Listen to the song “Restart” by Sam Smith when reading this blog…haha
“It was a Monday night when you told me it was over babe.”
You didn’t say it, you just didn’t show up, your communications got fewer and further apart. You kept saying she was just a friend but I knew. I knew. I mean she was messaging me saying something completely different.
“And by Friday night I knew that it would be okay.”
Within about a week, like I said I knew. I’ve been around the block a few times. I’m okay, right. I’m always okay, I have to be. The number one lesson my father taught was to take of myself always.
“Don’t say it was a good thing, Don’t say it was the right thing to do.”
You don’t know what the future was supposed to be or what it holds. Remember that night you were drinking and said you loved me? I do. We laughed about it and blew it off but it weighs on me right now. You know the whole “a drunk man speaks a sober man’s truth”. Who knows….for your sake I hope not. For me, it uplifted me and made me fly.
“Don’t say it was the best thing for both of us.”
I don’t feel like it was. I miss you terribly. I wanted so badly to hold you to your word of being there for me, but you can’t force someone to be somewhere they don’t want to be in mind or body. I just wanted you to give a little time to me. I can see now that it really wasn’t right for both of us but just not speaking at all, just not being friendly at all that’s not the best thing for me.

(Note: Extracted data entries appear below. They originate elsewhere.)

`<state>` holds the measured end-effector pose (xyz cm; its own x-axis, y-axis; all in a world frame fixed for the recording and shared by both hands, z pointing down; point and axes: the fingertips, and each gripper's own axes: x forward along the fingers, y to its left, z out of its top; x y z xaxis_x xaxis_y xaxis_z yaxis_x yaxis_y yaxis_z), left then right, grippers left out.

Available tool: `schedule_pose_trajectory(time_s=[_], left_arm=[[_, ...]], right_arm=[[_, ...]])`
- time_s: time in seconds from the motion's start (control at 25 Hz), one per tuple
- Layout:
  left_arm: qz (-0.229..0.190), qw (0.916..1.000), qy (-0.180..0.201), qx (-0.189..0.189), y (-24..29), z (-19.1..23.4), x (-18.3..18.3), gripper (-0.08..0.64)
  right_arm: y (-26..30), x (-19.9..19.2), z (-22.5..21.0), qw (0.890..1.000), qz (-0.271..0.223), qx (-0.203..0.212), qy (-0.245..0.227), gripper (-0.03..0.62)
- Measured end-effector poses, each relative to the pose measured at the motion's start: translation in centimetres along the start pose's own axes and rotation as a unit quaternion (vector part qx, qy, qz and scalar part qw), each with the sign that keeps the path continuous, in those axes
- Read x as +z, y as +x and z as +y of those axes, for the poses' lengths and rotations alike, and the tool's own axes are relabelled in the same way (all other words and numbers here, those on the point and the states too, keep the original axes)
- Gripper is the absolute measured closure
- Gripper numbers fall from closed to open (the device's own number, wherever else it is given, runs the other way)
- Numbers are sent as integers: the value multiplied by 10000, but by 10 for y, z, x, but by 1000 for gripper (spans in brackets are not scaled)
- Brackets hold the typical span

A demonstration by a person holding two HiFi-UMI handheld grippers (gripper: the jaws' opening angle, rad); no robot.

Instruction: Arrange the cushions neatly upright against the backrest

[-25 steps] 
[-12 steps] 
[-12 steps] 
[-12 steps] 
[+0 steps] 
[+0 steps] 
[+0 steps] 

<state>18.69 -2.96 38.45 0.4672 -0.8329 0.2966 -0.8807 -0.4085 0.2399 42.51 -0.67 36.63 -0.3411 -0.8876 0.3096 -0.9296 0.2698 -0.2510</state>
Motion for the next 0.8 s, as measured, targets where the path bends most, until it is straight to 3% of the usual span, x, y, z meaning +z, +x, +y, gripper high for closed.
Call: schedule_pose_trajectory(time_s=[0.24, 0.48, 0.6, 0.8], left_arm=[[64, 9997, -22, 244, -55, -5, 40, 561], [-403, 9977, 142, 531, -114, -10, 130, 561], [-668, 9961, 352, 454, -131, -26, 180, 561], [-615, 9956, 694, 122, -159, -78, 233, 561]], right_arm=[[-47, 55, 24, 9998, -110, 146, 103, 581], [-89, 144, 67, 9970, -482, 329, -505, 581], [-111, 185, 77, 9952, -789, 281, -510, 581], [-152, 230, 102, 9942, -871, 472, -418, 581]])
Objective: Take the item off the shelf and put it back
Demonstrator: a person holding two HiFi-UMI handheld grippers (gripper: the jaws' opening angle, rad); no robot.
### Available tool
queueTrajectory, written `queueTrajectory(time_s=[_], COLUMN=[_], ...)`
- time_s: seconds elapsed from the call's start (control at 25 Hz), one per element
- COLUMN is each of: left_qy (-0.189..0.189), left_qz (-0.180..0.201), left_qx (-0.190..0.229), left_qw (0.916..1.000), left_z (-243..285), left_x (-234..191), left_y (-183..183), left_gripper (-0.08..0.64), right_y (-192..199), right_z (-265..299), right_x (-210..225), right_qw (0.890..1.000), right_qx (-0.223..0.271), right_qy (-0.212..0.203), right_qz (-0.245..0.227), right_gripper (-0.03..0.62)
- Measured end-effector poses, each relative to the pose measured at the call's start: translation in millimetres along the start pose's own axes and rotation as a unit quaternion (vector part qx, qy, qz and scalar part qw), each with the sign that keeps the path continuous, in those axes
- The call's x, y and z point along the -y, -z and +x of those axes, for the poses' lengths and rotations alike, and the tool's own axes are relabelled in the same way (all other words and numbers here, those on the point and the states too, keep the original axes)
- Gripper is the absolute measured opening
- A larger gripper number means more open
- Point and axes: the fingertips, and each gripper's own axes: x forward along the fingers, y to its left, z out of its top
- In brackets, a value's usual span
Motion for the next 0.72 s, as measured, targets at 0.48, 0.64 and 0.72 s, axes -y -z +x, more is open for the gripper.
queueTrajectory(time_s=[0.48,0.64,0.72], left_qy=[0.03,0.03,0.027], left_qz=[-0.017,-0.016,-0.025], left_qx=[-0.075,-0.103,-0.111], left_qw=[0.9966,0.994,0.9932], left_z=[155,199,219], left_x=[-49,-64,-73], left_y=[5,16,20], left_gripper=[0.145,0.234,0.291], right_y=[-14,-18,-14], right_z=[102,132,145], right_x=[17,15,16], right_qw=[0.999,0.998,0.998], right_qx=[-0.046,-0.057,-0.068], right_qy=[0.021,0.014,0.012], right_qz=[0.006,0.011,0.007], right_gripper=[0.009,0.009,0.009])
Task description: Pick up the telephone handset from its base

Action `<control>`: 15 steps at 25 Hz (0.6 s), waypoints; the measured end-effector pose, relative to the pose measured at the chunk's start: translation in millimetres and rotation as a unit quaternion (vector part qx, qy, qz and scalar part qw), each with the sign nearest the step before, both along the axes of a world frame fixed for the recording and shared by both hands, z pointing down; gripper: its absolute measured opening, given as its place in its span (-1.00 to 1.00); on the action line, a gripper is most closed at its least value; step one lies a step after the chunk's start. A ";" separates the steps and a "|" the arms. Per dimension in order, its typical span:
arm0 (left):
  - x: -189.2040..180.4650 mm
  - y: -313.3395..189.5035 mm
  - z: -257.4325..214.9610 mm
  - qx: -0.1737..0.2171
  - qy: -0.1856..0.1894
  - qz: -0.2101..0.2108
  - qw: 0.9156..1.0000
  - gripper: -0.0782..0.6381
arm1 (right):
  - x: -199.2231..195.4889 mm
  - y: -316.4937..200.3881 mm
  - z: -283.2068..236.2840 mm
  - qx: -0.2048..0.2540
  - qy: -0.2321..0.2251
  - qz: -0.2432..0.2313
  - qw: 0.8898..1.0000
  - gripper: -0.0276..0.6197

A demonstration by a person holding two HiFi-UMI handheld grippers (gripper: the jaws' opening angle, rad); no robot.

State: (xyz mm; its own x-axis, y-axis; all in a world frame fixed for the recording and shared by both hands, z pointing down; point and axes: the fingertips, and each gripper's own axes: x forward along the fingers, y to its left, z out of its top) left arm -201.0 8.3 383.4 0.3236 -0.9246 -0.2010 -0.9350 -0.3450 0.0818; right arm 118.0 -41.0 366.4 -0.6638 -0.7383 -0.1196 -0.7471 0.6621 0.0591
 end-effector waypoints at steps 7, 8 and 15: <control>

“When I’m the one playing the fool.”
It’s like you wanted me to be left here feeling awful.
“So just let me Restart”
I love this song by Sam Smith, don’t you? Most of his music is really quite lovely and really spot on for love and loss. I feel like my heart has hiccupped, do you know what I mean? When you cry so hard your sobs get that hiccup-like quality. It feels like that.
I wish you both love and happiness you’ll need it in today’s world obviously, I always find it so tragic that you have to break one heart to begin a flame in another.